El llanto era, sobre todo, por incredulidad, impotencia y desesperación. Nunca hubiera podido imaginar que ese hombre de mirada tranquila, perfecto, ese hombre que amaba y que estaba a horas de convertirse en mi marido, me estuviera haciendo eso.

La tragedia estaba en su momento más álgido y no había marcha atrás. Tenía que solucionar el desastre y salir como si nada hubiera pasado.

Ni siquiera podía permitirme llorar porque cualquier demora en el asunto significaba la imposibilidad de concretar un sueño. Él intentaba contenerme y silenciar mis gritos, pero yo estaba fuera de mí. Una fuerza feroz se había apoderado de mis emociones y no podía entrar en razón.
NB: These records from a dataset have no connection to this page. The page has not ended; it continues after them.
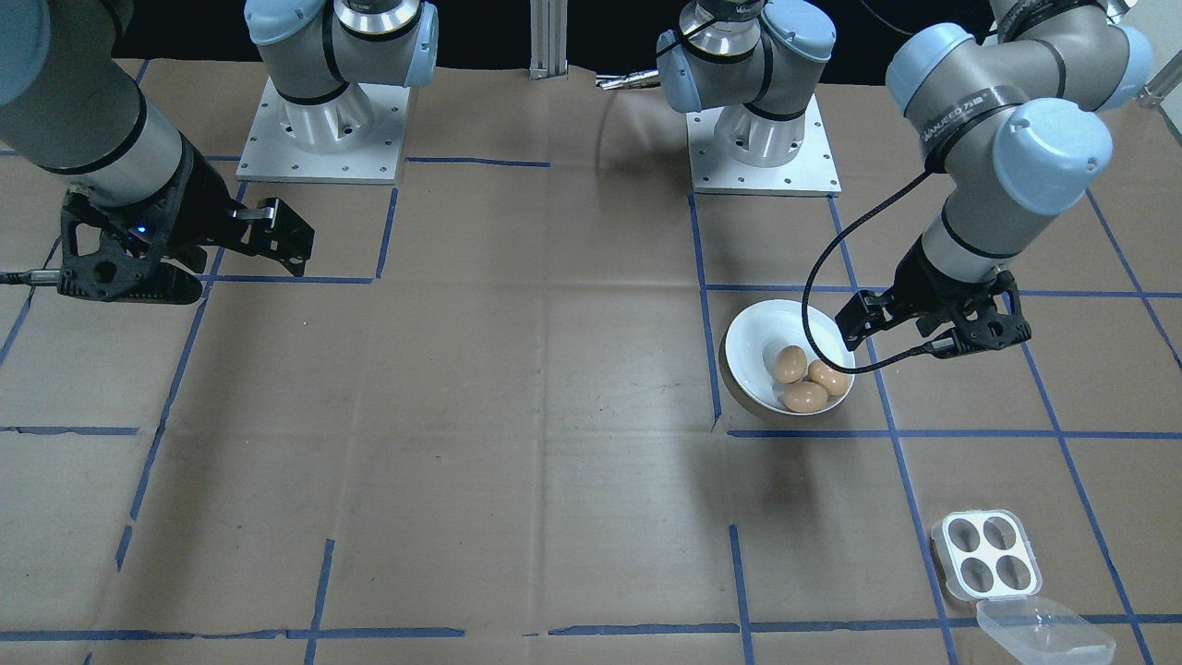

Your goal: Place egg on plate

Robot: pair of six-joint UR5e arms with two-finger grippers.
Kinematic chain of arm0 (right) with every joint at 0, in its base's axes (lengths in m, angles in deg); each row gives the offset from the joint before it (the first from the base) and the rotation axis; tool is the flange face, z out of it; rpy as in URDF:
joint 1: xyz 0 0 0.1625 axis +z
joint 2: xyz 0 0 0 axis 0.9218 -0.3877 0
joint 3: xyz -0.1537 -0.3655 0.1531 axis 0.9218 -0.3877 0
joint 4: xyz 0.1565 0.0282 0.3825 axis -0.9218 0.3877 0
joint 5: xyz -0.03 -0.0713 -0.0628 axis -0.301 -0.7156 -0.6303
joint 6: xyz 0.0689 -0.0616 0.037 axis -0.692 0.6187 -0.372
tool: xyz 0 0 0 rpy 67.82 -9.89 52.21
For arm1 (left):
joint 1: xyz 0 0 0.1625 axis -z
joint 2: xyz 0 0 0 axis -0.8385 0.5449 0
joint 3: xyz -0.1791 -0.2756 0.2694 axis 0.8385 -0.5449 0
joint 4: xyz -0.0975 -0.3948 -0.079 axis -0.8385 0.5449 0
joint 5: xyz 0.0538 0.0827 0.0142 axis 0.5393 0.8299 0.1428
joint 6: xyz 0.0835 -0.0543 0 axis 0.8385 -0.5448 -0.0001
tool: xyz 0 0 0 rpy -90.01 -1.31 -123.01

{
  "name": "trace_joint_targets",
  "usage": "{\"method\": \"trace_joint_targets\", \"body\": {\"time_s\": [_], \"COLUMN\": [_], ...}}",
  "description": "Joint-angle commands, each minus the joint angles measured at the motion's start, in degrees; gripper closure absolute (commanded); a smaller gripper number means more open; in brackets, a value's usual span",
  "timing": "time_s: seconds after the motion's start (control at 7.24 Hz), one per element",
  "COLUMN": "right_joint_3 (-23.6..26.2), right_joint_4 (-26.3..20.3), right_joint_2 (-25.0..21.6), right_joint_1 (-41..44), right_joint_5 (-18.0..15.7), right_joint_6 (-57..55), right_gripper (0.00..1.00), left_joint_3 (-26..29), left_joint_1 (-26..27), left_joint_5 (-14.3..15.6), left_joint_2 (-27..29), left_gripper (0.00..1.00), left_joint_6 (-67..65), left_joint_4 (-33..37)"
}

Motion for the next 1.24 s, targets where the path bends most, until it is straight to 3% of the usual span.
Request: {"method": "trace_joint_targets", "body": {"time_s": [0.0, 0.41, 0.55, 0.69, 1.1], "right_joint_3": [0.00, 0.00, 0.00, 0.00, 0.00], "right_joint_4": [0.00, 0.00, 0.00, 0.00, 0.00], "right_joint_2": [-0.02, -0.02, -0.02, -0.02, 0.07], "right_joint_1": [0.00, 0.00, 0.00, 0.00, 0.00], "right_joint_5": [-0.08, 0.00, 0.00, 0.00, 0.00], "right_joint_6": [0.00, 0.00, 0.00, 0.00, 0.00], "right_gripper": [0.00, 0.00, 0.00, 0.00, 0.00], "left_joint_3": [6.39, 11.93, 11.25, 10.81, 12.03], "left_joint_1": [5.11, 14.51, 16.46, 16.48, 15.96], "left_joint_5": [-0.90, -1.17, -1.17, -2.99, -2.84], "left_joint_2": [-0.77, -1.38, -3.56, -5.58, -6.13], "left_gripper": [0.01, 0.01, 0.01, 0.01, 0.01], "left_joint_6": [-4.47, -12.92, -13.20, -11.99, -4.18], "left_joint_4": [5.66, 11.81, 12.44, 12.53, 16.92]}}
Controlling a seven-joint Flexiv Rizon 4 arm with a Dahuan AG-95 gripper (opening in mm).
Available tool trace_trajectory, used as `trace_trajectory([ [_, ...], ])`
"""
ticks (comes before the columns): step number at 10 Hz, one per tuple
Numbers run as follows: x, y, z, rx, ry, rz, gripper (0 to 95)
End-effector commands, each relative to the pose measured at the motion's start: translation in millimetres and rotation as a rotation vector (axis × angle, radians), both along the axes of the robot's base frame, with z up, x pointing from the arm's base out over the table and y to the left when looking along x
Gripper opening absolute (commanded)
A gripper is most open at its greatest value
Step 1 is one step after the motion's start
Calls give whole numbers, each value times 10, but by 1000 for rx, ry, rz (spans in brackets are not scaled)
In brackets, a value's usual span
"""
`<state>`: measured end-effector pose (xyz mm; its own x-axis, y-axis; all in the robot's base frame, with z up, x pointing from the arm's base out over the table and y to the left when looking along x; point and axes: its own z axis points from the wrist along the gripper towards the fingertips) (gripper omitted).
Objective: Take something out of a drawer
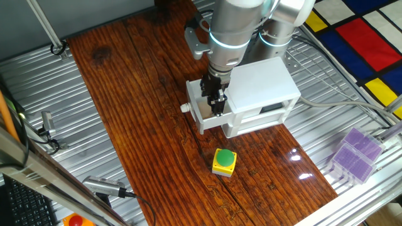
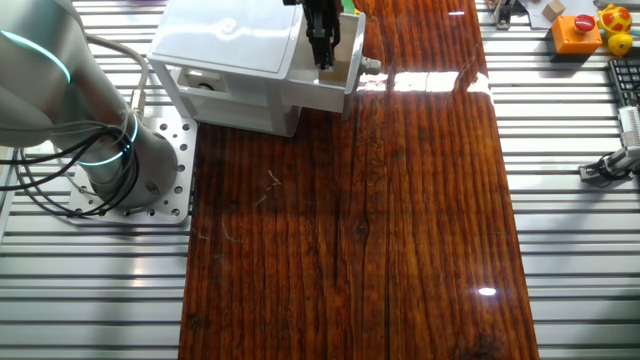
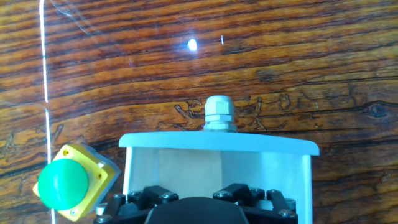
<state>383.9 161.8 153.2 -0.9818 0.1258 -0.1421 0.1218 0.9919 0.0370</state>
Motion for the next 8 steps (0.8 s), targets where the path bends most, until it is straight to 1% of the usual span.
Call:
trace_trajectory([
  [1,-31,-13,42,4,-3,-22,380],
  [2,-31,-15,43,4,-5,-28,0],
  [4,-35,-25,59,2,-5,-23,0],
  [6,-50,-59,113,1,-5,-19,0],
  [8,-103,-133,273,-3,-3,0,0],
])
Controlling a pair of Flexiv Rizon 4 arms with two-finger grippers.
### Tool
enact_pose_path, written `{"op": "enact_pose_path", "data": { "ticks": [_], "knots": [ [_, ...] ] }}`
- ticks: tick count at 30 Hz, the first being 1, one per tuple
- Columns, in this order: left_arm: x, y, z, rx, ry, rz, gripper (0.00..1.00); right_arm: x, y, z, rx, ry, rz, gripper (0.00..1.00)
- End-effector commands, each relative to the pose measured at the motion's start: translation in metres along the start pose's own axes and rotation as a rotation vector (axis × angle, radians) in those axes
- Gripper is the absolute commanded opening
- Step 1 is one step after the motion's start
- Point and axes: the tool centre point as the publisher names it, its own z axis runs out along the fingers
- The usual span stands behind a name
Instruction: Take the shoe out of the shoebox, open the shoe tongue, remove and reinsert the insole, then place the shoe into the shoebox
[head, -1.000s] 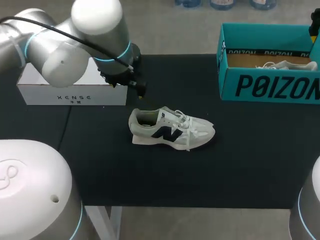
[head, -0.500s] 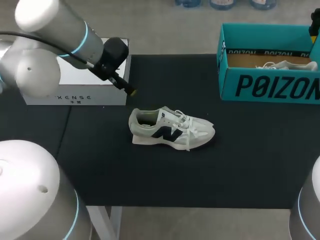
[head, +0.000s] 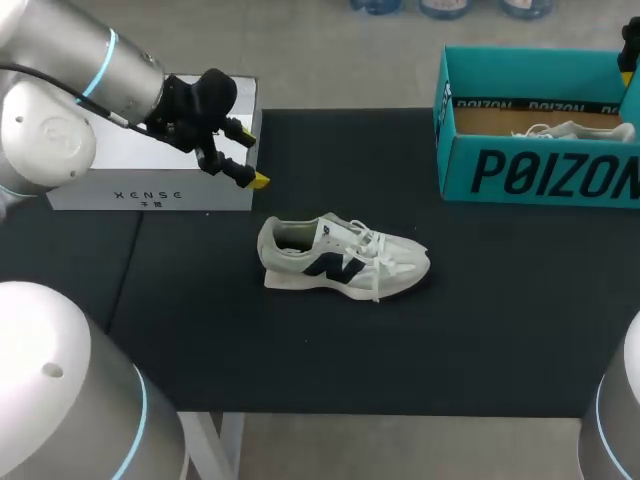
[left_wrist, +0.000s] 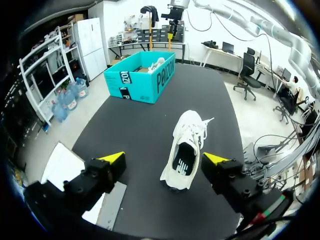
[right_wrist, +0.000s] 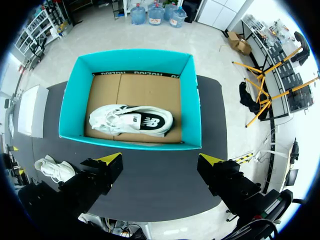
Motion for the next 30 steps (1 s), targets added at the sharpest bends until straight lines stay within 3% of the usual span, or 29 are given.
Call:
{"op": "enact_pose_path", "data": {
  "ticks": [1,10,14,30],
  "knots": [
    [0.0051,-0.0007,0.0033,0.081,-0.007,0.151,1.00,-0.0001,0.0004,0.0004,0.000,0.001,0.001,1.00],
    [0.0125,-0.0095,0.0038,0.128,-0.007,0.228,1.00,-0.0001,0.0004,0.0004,0.000,0.001,0.001,1.00],
    [0.0092,-0.0090,0.0011,0.113,0.090,0.138,1.00,-0.0001,0.0004,0.0004,0.000,0.001,0.001,1.00],
    [0.0092,-0.0090,0.0011,0.113,0.090,0.138,1.00,-0.0001,0.0004,0.0004,0.000,0.001,0.001,1.00]
  ]
}}
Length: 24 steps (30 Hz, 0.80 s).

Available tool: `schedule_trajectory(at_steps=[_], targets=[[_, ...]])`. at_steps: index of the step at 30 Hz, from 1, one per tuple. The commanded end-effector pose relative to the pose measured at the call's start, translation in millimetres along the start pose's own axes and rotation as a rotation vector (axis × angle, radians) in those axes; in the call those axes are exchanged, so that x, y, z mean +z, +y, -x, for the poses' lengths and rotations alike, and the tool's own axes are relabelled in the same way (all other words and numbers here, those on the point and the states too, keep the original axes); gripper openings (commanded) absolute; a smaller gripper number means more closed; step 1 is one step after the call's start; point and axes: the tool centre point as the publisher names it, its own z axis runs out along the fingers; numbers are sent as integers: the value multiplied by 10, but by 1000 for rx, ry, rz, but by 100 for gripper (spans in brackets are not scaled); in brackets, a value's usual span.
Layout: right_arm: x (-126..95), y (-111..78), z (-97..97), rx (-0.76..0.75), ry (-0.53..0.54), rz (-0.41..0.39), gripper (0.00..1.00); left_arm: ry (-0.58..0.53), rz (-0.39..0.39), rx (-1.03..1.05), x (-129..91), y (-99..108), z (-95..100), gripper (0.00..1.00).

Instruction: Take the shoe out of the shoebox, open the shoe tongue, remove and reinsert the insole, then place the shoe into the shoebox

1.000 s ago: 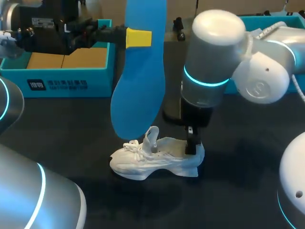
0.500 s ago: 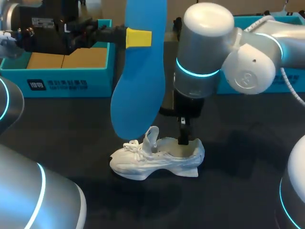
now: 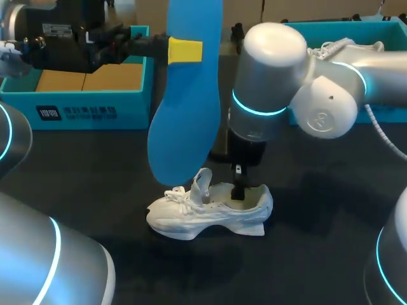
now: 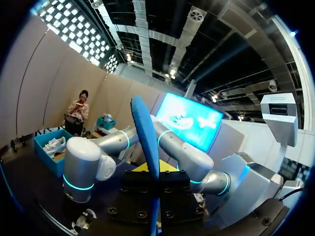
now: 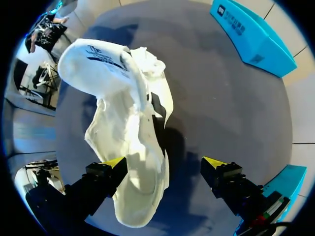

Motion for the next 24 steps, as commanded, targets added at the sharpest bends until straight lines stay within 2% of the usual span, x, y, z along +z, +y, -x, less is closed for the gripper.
schedule_trajectory(at_steps=[1,8,9,10,11,12,13,14,24], targets=[[185,89,61,0,19,-2,100,0,3,-1,17,-14,9,0],[318,80,69,14,37,15,100,0,3,-1,17,-14,9,0],[328,84,67,14,37,19,97,0,3,-1,17,-14,9,0],[338,90,63,15,37,21,85,0,3,-1,17,-14,9,0],[346,97,59,16,37,23,48,0,3,-1,17,-14,9,0],[354,107,54,16,37,24,33,0,3,-1,17,-14,9,0],[363,115,42,17,40,23,13,0,3,-1,17,-14,9,0],[372,125,28,18,46,19,0,0,3,-1,17,-14,9,0],[350,149,-134,51,64,10,0,0,3,-1,17,-14,9,0]])
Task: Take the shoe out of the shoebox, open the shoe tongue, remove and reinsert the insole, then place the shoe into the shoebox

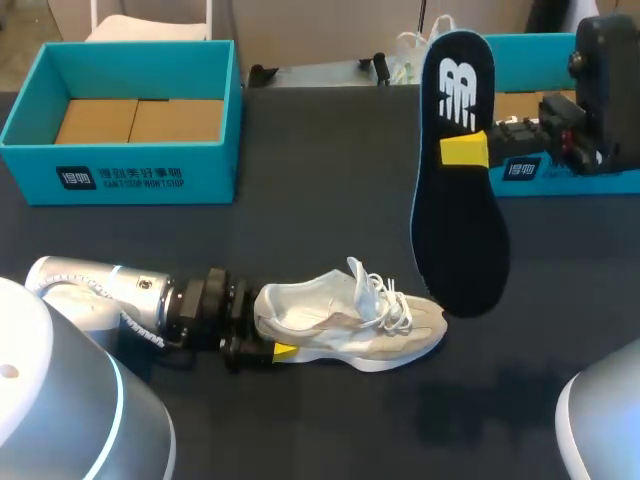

Era el día más importante de mi vida y lo estaba arruinando.

Lo que no podía fallar, falló: El peinado no había quedado como lo había soñado.

Tenía una porra indomable, llena de frizz y carente de belleza, capaz de arruinar cualquier fotografía . Cuando faltaban 15 minutos para salir, mi futuro esposo entra al baño (cambiado, peinado y perfumado) y me dice: “¿Te falta mucho? Ya nos tenemos que ir”.

Fue en ese momento que me miré en el espejo y reconocí el grave error de intentar peinarme yo misma el día del Civil.

- ¡Me quedó espantoso! ¡Yo sabía que me iba a pasar esto! ¿Por qué no fui a la peluquería? ¿Eh? ¿Qué hago?
- Lo que pasa es que tenés las puntas pajosas.- Me respondió con la seguridad de un coiffeur.

Desesperada frente a la tiranía del tiempo, le dije: “Dame un tijeretazo”.

Él, obediente, corrió en busca de una tijera (la que usamos para cortar albahaca). Sentí la tijera apoyarse en mi espalda, el crujir del filo contra el pelo mientras oía el estruendoso sonido del colchón de cabello al golpear contra el suelo.

-¿Qué hiciste!? ¿Estás loco? ¡Me dejaste pelada!

Una catarata de lágrimas se disponían a salir de mis ojos, pero respiré para contenerlas y que no se corriera el maquillaje, mientras él me miraba incrédulo.

- ¡Me arruinaste la vida, soy una novia, no me podeis hacer esto! ¡Años me dejé crecer el pelo para este momento! ¡No puedo aceptarlo! ¡Soy una novia! -Le decía aullando en camisón.

- Los vecinos van a pensar que te estoy matando, pará de gritar y cambiate que nos tenemos que ir, vamos a perder el turno.

El timbre sonó estruendoso, eran nuestros amigos que venían a buscarnos. “¿Por qué no te dejás las trenzas que te quedan hermosas”. Me dijo mientras me acercaba con miedo el vestido, intentando calmar a la fiera.

Sólo había dos opciones: O quedarme llorando para siempre, perdiendo la oportunidad de que me tiren arroz y convertirme en su esposa, o ponerme el vestido y enfrentar con dignidad la ceremonia.

Y eso hice, me vestí y salimos.

En los pocos minutos de viaje al civil, fui probando peinados y como resultado de una votación grupal me dejé las trencitas, las que para mi sorpresa, fueron elogiadas sin cesar.

Ahora que tengo la famosa foto en el portarretrato de mi casa, noto que no me quedaron tan mal, y que así es y será mi vida, ridícula, atolondrada y melodramática, pero acompañada de un gran coiffeur.